Problem statement:
Images are not part of the copy; write out the rest of the data exactly as given.

** Opening Task material block **

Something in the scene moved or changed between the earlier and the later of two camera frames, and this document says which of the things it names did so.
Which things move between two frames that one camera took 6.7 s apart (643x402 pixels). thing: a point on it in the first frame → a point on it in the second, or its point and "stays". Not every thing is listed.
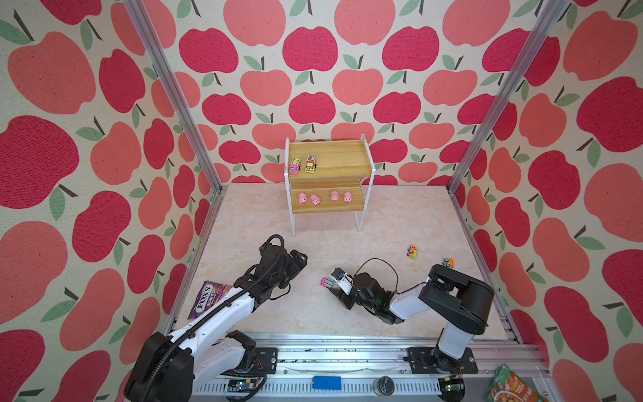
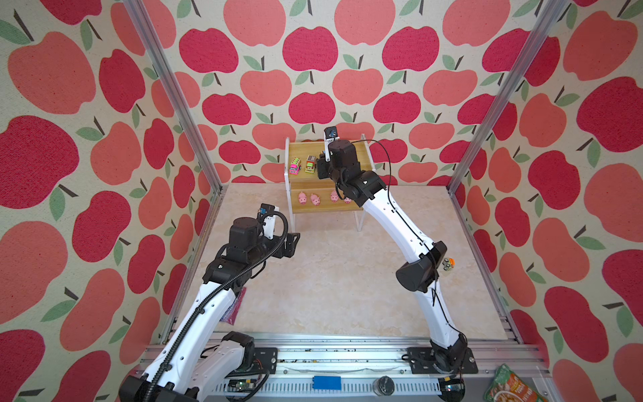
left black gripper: (295, 266) → (281, 251)
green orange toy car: (450, 262) stays
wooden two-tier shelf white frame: (328, 177) stays
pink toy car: (295, 166) stays
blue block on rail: (325, 382) stays
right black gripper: (342, 296) → (324, 165)

** Closing Task material block **

Exercise solution:
Something in the scene moved or changed between the earlier and the later of two camera frames, and this document says which of the things it names did so.
Which things move between two frames that one camera took 6.7 s apart (643x402 pixels). thing: a point on it in the first frame → a point on it in the second, or its point and "stays". Not every thing is listed.
left black gripper: (295, 266) → (281, 251)
green orange toy car: (450, 262) stays
wooden two-tier shelf white frame: (328, 177) stays
pink toy car: (295, 166) stays
blue block on rail: (325, 382) stays
right black gripper: (342, 296) → (324, 165)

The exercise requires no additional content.